### Required action
Every line of the material needs an exact copy, apart from the images.

### Records shown

——

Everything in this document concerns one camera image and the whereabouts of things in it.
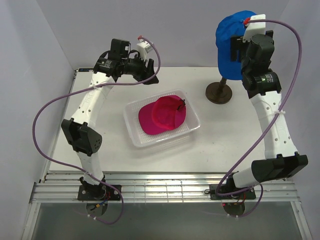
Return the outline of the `blue baseball cap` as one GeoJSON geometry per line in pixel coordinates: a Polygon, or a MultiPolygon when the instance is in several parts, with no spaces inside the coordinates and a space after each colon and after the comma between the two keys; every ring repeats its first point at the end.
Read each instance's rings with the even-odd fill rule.
{"type": "Polygon", "coordinates": [[[215,44],[217,46],[217,65],[220,75],[233,81],[241,81],[241,63],[231,61],[231,37],[243,36],[244,20],[256,15],[255,12],[243,10],[225,17],[217,26],[215,44]]]}

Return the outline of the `pink baseball cap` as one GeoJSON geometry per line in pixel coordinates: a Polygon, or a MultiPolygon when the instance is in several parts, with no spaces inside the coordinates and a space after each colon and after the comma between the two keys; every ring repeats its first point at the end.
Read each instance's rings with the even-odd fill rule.
{"type": "Polygon", "coordinates": [[[158,135],[180,127],[186,115],[186,100],[168,95],[143,106],[138,112],[138,121],[146,134],[158,135]]]}

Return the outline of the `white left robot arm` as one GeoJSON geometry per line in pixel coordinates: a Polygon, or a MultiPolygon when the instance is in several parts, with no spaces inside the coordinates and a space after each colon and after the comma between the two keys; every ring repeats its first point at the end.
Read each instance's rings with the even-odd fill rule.
{"type": "Polygon", "coordinates": [[[95,200],[102,199],[107,191],[98,154],[103,138],[95,130],[107,95],[118,85],[118,79],[123,75],[131,75],[136,84],[159,83],[154,60],[147,59],[154,45],[143,36],[139,36],[138,41],[136,49],[131,49],[129,41],[112,39],[110,49],[100,55],[93,67],[89,91],[71,118],[64,119],[61,123],[65,138],[76,152],[84,169],[84,175],[80,178],[81,185],[95,200]]]}

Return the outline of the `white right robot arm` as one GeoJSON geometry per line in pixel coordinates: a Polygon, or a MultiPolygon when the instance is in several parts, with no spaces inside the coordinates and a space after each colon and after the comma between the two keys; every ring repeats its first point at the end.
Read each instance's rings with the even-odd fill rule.
{"type": "Polygon", "coordinates": [[[231,45],[240,51],[242,84],[256,111],[264,142],[264,159],[232,173],[221,187],[222,194],[237,199],[246,188],[293,177],[309,161],[294,145],[285,112],[280,108],[284,102],[282,87],[278,75],[269,67],[275,50],[273,32],[255,34],[243,43],[234,37],[231,45]]]}

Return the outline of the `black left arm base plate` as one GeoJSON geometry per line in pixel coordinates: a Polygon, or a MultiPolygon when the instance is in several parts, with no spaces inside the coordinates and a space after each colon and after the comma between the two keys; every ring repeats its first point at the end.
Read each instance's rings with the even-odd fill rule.
{"type": "Polygon", "coordinates": [[[101,193],[100,196],[94,197],[92,196],[85,188],[81,185],[78,190],[78,195],[77,195],[77,200],[78,201],[120,201],[120,192],[122,191],[122,186],[121,185],[112,185],[114,188],[117,190],[106,187],[101,193]]]}

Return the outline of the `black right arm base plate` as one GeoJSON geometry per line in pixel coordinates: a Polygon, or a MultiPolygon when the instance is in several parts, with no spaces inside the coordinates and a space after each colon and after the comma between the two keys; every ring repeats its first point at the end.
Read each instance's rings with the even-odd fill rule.
{"type": "Polygon", "coordinates": [[[255,200],[256,193],[253,188],[236,188],[223,184],[216,193],[217,184],[210,184],[208,189],[204,190],[204,194],[208,195],[211,200],[255,200]]]}

——

### Result of this exercise
Everything in this document concerns one camera image and the whereabouts of things in it.
Return the outline of the `blue baseball cap` as one GeoJSON geometry per line in pixel coordinates: a Polygon, or a MultiPolygon when the instance is in several parts, with no spaces inside the coordinates and a space after each colon and after the comma between the two keys; every ring repeats its first point at the end.
Read each instance's rings with the even-odd fill rule.
{"type": "Polygon", "coordinates": [[[215,44],[217,46],[217,65],[220,75],[233,81],[241,81],[241,63],[231,61],[231,37],[243,36],[244,20],[256,15],[255,12],[243,10],[225,17],[217,26],[215,44]]]}

Return the outline of the `pink baseball cap` as one GeoJSON geometry per line in pixel coordinates: a Polygon, or a MultiPolygon when the instance is in several parts, with no spaces inside the coordinates and a space after each colon and after the comma between the two keys; every ring repeats its first point at the end.
Read each instance's rings with the even-odd fill rule.
{"type": "Polygon", "coordinates": [[[158,135],[180,127],[186,115],[186,100],[168,95],[143,106],[138,112],[138,121],[146,134],[158,135]]]}

Return the outline of the `white left robot arm` as one GeoJSON geometry per line in pixel coordinates: a Polygon, or a MultiPolygon when the instance is in several parts, with no spaces inside the coordinates and a space after each colon and after the comma between the two keys; every ring repeats its first point at the end.
Read each instance's rings with the even-odd fill rule.
{"type": "Polygon", "coordinates": [[[95,200],[102,199],[107,191],[98,154],[103,138],[95,130],[107,95],[118,85],[118,79],[123,75],[131,75],[136,84],[159,83],[154,60],[147,59],[154,45],[143,36],[139,36],[138,41],[136,49],[131,49],[129,41],[112,39],[110,49],[100,55],[93,67],[89,91],[71,118],[64,119],[61,123],[65,138],[76,152],[84,169],[84,175],[80,178],[81,185],[95,200]]]}

Return the outline of the `white right robot arm` as one GeoJSON geometry per line in pixel coordinates: a Polygon, or a MultiPolygon when the instance is in several parts, with no spaces inside the coordinates and a space after each colon and after the comma between the two keys; every ring repeats its first point at the end.
Read each instance's rings with the even-odd fill rule.
{"type": "Polygon", "coordinates": [[[231,45],[240,51],[242,84],[256,111],[264,142],[264,159],[232,173],[221,187],[222,194],[237,199],[246,188],[293,177],[309,161],[294,145],[285,112],[280,108],[284,102],[282,87],[278,75],[269,67],[275,50],[273,32],[255,34],[243,43],[234,37],[231,45]]]}

Return the outline of the `black left arm base plate` as one GeoJSON geometry per line in pixel coordinates: a Polygon, or a MultiPolygon when the instance is in several parts, with no spaces inside the coordinates and a space after each colon and after the comma between the two keys; every ring repeats its first point at the end.
Read each instance's rings with the even-odd fill rule.
{"type": "Polygon", "coordinates": [[[101,193],[100,196],[94,197],[92,196],[85,188],[81,185],[78,190],[78,195],[77,195],[77,200],[78,201],[120,201],[120,192],[122,191],[122,186],[121,185],[112,185],[114,188],[117,190],[106,187],[101,193]]]}

Return the outline of the `black right arm base plate` as one GeoJSON geometry per line in pixel coordinates: a Polygon, or a MultiPolygon when the instance is in several parts, with no spaces inside the coordinates and a space after each colon and after the comma between the two keys; every ring repeats its first point at the end.
Read each instance's rings with the even-odd fill rule.
{"type": "Polygon", "coordinates": [[[255,200],[256,193],[253,188],[236,188],[223,184],[216,193],[217,184],[210,184],[208,189],[204,190],[204,194],[208,195],[211,200],[255,200]]]}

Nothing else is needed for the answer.